Carrier Grade NAT

Colton_Conor · July 29, 2014, 2:45pm

We are looking for recommendations for a carrier grade nat solution. Who is
the leaders in this space? How do carrier grade NAT platforms integrate
with DHCP and DNS solutions? How do you keep track of copyright violations
in a CGNAT solution if multiple customers are sharing the same public IP
address?

Daniel_Corbe · July 29, 2014, 3:00pm

Colton Conor <colton.conor@gmail.com> writes:

We are looking for recommendations for a carrier grade nat solution. Who is
the leaders in this space? How do carrier grade NAT platforms integrate
with DHCP and DNS solutions? How do you keep track of copyright violations
in a CGNAT solution if multiple customers are sharing the same public IP
address?

Right now I'm using A10 for NAT. I can't say enough good things about
these dudes.

But as far as DMCA takedowns are concerned, we're in the habit of
casually ignoring them unless they come through our custodian of
records.

That would be an excellent question for your SE. And I'm kind of
curious myself now.

-Daniel

Mikael_Abrahamsson · July 29, 2014, 3:23pm

You ask them to provide port numbers. If they can't, then you can't identify a single subscriber.

If law enforcement comes along without port numbers then you give them a list of subscribers behind that IP at the time. Use port block allocation and keep track of the blocks to reduce logging load.

Colton_Conor · July 29, 2014, 3:25pm

I searched carrier grade NAT in google, and A10 came up a lot. I thought
they just had good SEO going on, but it seems they have a good product as
well! Does A10 offer DHCP, DNS, and IPAM solutions as well? You really need
all 4 to handle carrier grade NAT on an access network right?

Chris_Boyd1 · July 29, 2014, 4:42pm

There's probably going to be some interesting legal fallout from that practice. As an ISP customer, I'd be furious to find out that my communications had been intercepted due to the bad behavior of another user.

--Chris

Valdis_Kletnieks · July 29, 2014, 4:54pm

See the various lawsuits against the NSA - the vast majority have been summarily
dismissed because the plaintiffs couldn't produce evidence their communications
had in fact been intercepted, and thus they didn't have standing to sue.
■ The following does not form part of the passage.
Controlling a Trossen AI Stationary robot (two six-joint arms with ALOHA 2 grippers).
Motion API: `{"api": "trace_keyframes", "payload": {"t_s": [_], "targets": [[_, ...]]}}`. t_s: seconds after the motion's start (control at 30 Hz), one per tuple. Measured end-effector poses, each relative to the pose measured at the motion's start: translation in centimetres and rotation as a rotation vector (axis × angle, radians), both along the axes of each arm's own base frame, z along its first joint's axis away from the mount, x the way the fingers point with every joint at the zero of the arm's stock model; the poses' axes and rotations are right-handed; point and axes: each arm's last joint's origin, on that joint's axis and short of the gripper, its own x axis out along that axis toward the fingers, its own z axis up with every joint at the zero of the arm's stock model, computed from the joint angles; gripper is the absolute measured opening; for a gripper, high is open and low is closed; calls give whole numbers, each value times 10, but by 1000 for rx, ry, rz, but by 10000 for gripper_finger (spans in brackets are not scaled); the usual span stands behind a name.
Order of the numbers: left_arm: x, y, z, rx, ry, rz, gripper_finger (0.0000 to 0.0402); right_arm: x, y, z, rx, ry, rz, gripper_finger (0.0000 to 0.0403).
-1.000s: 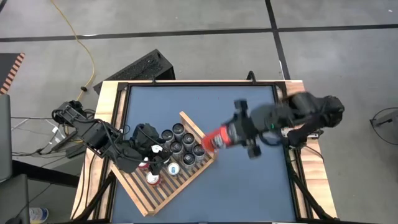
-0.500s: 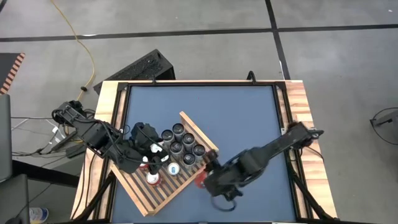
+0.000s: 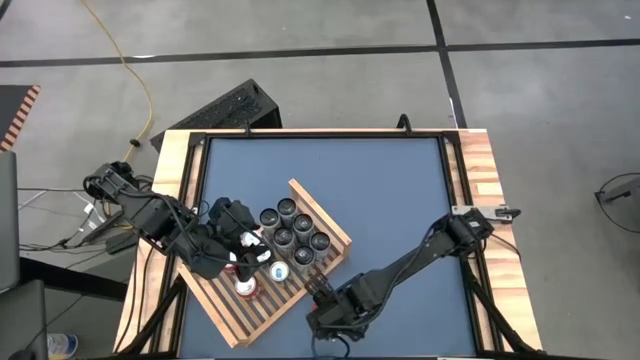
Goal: Place canned beverage on shelf
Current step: Put the red soda can on the shelf aligned with the other red soda cans
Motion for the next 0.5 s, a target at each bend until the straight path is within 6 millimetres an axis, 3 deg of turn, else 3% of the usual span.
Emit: {"api": "trace_keyframes", "payload": {"t_s": [0.5], "targets": [[-1, -2, -2, -28, 46, -65, 265, 2, -2, -6, -16, 18, 10, 279]]}}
Owen_DeLong · July 29, 2014, 4:57pm

As an ISP customer, would you really accept not being supplied a globally unique address? Really? I would not.

Owen

Robert_Drake · July 29, 2014, 5:00pm

Usually, unless the judge is being super generous, they'll provide a timestamp and a destination IP. That should be pretty unique unless they're looking for fraud against large website or something. In the unlikely event that two people hit the same IP at the same time(window) they would probably just throw that information out as unusable for their case.

Usually the window they give is ~ 3-5 seconds so they're pretty specific.

Valdis_Kletnieks · July 29, 2014, 5:10pm

Does the *other* provider in your area have a more liberal policy?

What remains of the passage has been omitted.